Howard Bishop Middle School Bus Tour to Meet Students
The wheels on their school bus took them to area apartment complexes so teachers could pass out drinks, snacks and information about the upcoming “Meet the Teacher” event.

Principal Mike Gamble said the hourlong bus tour helps spread the word about the annual open house, held at all area schools on Thursday and Friday.

“It also helps build relationships both ways,” he said. “For teachers, it lets them see the influences the kids coming into their classrooms are going to have and the kids get to see what teachers are like in real life.”

Teachers stopped at Tree Trail Apartments, Eden Park and the Lamplighter mobile home park.

“Hey!” said Christie McGann as she hugged former student DeShala Hardy. “How was your summer?”

DeShala starts seventh grade at Howard Bishop this year.

“I’m just ready to go back to school,” she said.

Although her children won’t attend Howard Bishop, Carolyn Fields was pleasantly surprised to see the school bus pull up at Tree Trail.

“All the teachers coming to meet the students, that’s good,” she said as Gamble spoke to her.

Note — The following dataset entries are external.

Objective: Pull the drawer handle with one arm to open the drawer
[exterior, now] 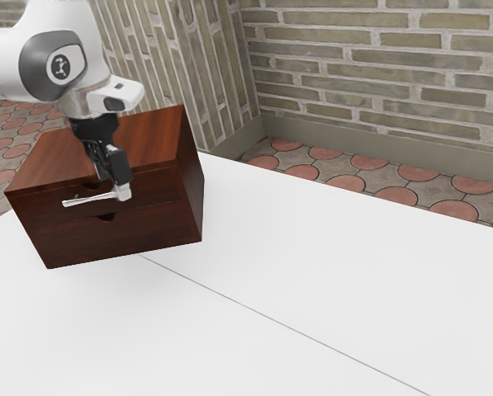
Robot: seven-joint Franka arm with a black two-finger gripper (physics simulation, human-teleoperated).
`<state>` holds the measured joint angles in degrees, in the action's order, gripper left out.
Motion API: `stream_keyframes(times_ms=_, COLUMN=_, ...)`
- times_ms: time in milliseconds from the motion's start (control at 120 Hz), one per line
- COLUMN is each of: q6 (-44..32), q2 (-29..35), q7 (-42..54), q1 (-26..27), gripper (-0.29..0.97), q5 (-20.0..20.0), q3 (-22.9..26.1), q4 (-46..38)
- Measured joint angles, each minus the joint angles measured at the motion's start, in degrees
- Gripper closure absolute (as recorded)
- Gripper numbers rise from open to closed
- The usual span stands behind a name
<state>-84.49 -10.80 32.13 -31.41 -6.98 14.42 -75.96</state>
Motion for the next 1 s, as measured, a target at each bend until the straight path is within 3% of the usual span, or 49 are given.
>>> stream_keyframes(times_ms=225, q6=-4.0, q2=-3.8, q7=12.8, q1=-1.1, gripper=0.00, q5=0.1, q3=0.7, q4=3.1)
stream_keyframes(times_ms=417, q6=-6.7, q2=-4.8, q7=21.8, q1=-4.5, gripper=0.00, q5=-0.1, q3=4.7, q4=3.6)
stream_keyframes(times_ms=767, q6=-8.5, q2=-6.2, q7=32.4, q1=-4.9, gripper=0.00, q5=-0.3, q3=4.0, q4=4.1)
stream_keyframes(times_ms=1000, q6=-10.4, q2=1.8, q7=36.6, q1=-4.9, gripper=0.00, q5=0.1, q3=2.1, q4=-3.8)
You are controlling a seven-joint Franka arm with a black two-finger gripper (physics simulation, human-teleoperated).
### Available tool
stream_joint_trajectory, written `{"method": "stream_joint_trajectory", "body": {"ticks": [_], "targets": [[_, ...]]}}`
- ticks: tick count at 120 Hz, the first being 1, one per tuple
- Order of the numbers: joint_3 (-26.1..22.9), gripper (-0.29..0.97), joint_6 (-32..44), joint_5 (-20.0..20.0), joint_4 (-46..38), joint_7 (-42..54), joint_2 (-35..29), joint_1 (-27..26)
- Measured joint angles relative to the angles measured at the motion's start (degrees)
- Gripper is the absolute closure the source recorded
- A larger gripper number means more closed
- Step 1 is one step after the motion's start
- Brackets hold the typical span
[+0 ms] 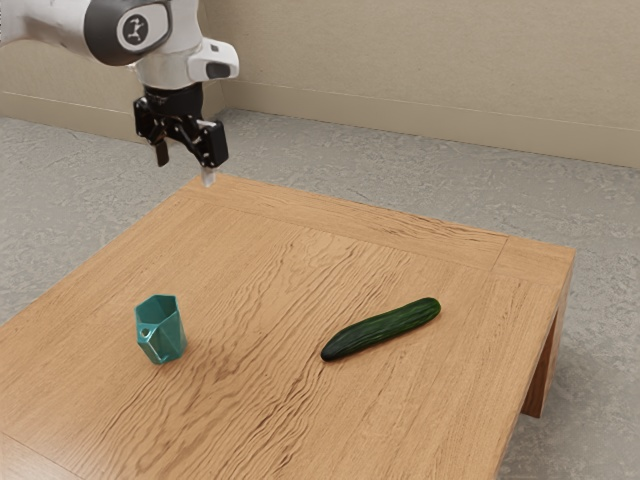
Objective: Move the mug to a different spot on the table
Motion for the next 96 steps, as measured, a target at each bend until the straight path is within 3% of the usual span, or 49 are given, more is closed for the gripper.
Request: {"method": "stream_joint_trajectory", "body": {"ticks": [21, 41, 58, 70, 96], "targets": [[-0.10, 0.00, 0.67, 0.22, -1.23, -0.91, -0.52, 0.95], [2.75, 0.00, 1.86, -0.68, -6.00, -6.18, -0.62, -1.63], [8.85, 0.00, 7.88, -5.75, -19.95, -12.06, -2.85, -4.96], [12.94, 0.00, 10.57, -8.08, -23.46, -15.17, -3.81, -1.63], [16.78, 0.00, 12.97, -8.40, -30.99, -17.49, -5.68, -0.85]]}}
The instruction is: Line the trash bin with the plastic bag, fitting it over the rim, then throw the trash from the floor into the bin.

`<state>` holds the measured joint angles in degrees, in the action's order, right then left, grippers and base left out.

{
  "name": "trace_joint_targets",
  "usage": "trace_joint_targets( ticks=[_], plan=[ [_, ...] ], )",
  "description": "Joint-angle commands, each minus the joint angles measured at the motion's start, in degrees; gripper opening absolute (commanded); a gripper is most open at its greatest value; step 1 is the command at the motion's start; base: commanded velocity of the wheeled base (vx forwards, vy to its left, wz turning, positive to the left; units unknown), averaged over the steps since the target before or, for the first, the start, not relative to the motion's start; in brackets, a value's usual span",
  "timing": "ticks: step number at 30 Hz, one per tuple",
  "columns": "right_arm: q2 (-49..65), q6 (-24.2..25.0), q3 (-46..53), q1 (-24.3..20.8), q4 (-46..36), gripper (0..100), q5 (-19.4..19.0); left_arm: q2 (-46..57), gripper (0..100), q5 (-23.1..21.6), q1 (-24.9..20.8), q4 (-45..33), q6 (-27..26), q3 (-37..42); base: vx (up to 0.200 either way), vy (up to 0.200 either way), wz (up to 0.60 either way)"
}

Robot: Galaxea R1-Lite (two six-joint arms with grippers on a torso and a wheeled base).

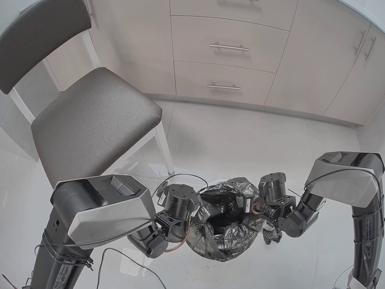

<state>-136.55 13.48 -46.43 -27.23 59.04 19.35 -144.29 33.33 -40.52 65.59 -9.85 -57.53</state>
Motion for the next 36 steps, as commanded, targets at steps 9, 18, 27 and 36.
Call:
trace_joint_targets(
  ticks=[9,18,27,36],
  plan=[
    [0.3,0.0,0.2,0.0,0.0,100,0.0,0.3,100,-0.1,-2.2,1.6,1.2,1.3,0.0,0.0,0.0],
    [0.1,0.0,0.3,0.0,0.0,100,0.0,1.6,100,-0.1,-5.6,1.4,8.3,7.2,0.0,0.0,0.0],
    [0.3,0.0,0.3,0.0,0.1,100,-0.1,-0.7,100,-0.2,-5.6,1.5,9.6,6.1,0.0,0.0,0.0],
    [0.3,0.1,0.4,0.0,0.1,100,-0.1,-0.6,0,-0.3,-5.9,1.5,9.9,5.9,0.0,0.0,0.0]
  ],
)
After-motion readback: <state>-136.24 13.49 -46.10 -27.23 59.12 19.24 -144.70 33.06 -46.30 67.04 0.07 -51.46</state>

Toni Brooks, a 13-year-old seventh-grader, was walking outside her apartment complex when teachers started yelling her name out of the bus window.

“It’s kind of surprising because I didn’t expect to see my teachers,” she said laughing.

Gamble explained over the bus intercom that the Gainesville Police Department’s Black on Black Crime Task Force patrols some of the complexes during the summer.

“It’s a tough place to live,” said Buddy Kamman, assistant principal. “I used to live at the Lamplighter so I know first-hand.”

Kamman said he hopes the teachers grasp a better understanding of their students.

“I want them to have some empathy for the kids, not sympathy, and help bridge that gap between student and teacher,” he said. “Once that happens, a lot of good things can happen.”

Meet the Teacher on Thursday, Friday
Alachua County Public Schools teachers will open their classrooms for meet-and-greets on Thursday and Friday. For a full list, go to

Contact Jackie Alexander at or 338-3166.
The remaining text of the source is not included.